Warning: Ahead are spoilers, if that’s even possible with a movie like Mad Max: Fury Road.
Last week, we spoke to director George Miller about the insanity that is Mad Max: Fury Road. During that conversation, he explained the intricacies of filming one of the biggest scenes… the destruction and explosion of the War Rig as it passes back through the canyon. Basically, that Miller never thought they’d be able to pull that stunt off without using CGI or some other form of trickery. But, like most everything else in the movie, that stunt is real. Ahead, Miller explains:
The other big thing was the roll, the wreck at the end. I thought, I’m not going to put a human in there.
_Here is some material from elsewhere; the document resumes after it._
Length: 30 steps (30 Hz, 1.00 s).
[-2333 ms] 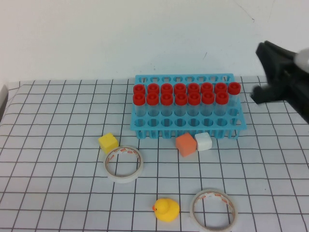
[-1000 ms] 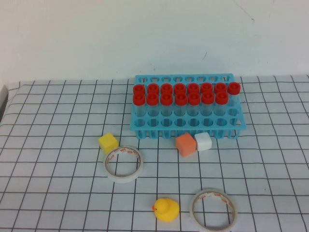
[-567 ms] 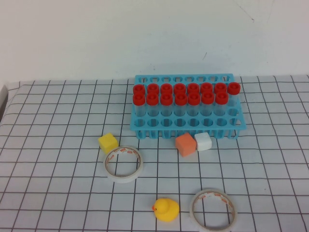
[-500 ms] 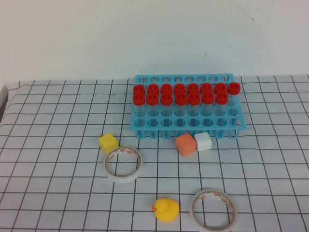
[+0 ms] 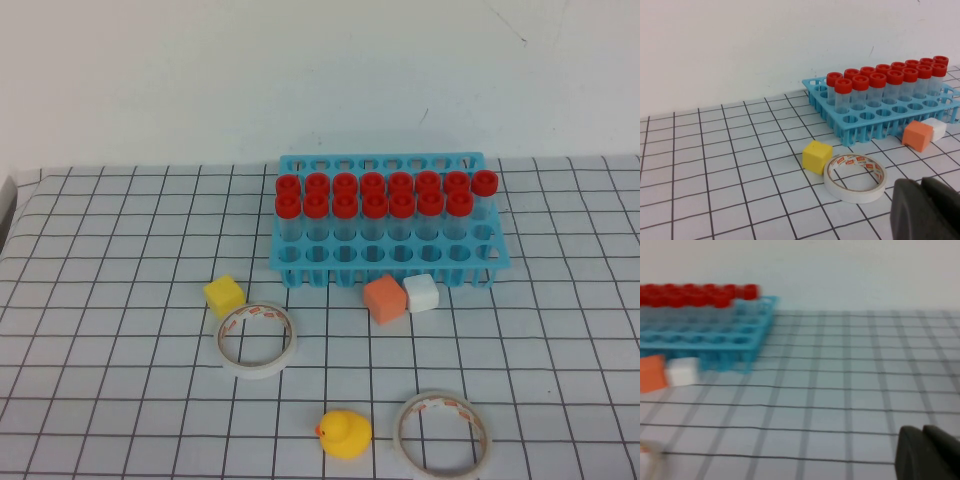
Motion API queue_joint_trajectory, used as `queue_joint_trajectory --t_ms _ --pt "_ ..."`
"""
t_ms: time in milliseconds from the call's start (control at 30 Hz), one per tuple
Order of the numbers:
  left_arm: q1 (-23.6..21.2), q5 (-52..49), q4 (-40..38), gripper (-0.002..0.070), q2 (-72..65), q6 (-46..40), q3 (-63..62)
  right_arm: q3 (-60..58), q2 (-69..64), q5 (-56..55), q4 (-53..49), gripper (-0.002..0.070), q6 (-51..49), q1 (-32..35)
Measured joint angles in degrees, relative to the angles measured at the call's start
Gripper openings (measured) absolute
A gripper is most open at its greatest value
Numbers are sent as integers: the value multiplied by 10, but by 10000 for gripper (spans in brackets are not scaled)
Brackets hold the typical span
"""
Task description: Place the test tubes
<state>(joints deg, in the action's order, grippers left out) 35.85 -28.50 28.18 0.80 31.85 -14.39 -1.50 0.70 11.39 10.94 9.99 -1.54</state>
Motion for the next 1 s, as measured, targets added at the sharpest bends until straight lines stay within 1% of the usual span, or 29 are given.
queue_joint_trajectory --t_ms 100,200,300,433,567,1000 --pt "0 0 0 -1 0 0 0 0 0 16 -42 -1 -32 54" --pt "0 0 0 -1 0 0 0 0 0 34 -98 -1 -91 75" --pt "0 0 0 -1 0 0 0 0 0 36 -138 -1 -139 70" --pt "0 0 0 -1 0 0 0 0 0 37 -170 -1 -176 37" --pt "0 0 0 -1 0 -1 0 0 0 52 -174 -1 -184 12" --pt "0 0 0 -1 0 -1 0 2 0 74 -184 -1 -184 11"
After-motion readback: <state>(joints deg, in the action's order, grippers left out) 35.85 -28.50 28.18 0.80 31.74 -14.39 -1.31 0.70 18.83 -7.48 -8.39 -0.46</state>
We tried to do remote control. Well, first of all, we were going to do it CG — and it would be after the whole movie being real — so we can’t do it CG. So then we tried to remote control it, but we couldn’t get it fine enough, because it had to go through two massive rocks and right in front of our phantom high-speed camera. It had to hit the sweet spot. And [pyrotechnician] Leo [Henry] and the brilliant driver who kept us all safe, he said, “We’ll do the shot.” They worked on it and they worked on it – they rehearsed it with similar weight vehicles and stuff like that. I never thought we’d be able to do it, but he landed it just [Millers kisses his fingertips, meaning “excellent”] like this, in that sweet spot. There were things that I never thought we could do.
If you haven’t see Mad Max: Fury Road while it’s still in theaters, you should see Mad Max: Fury Road while it’s still in theaters.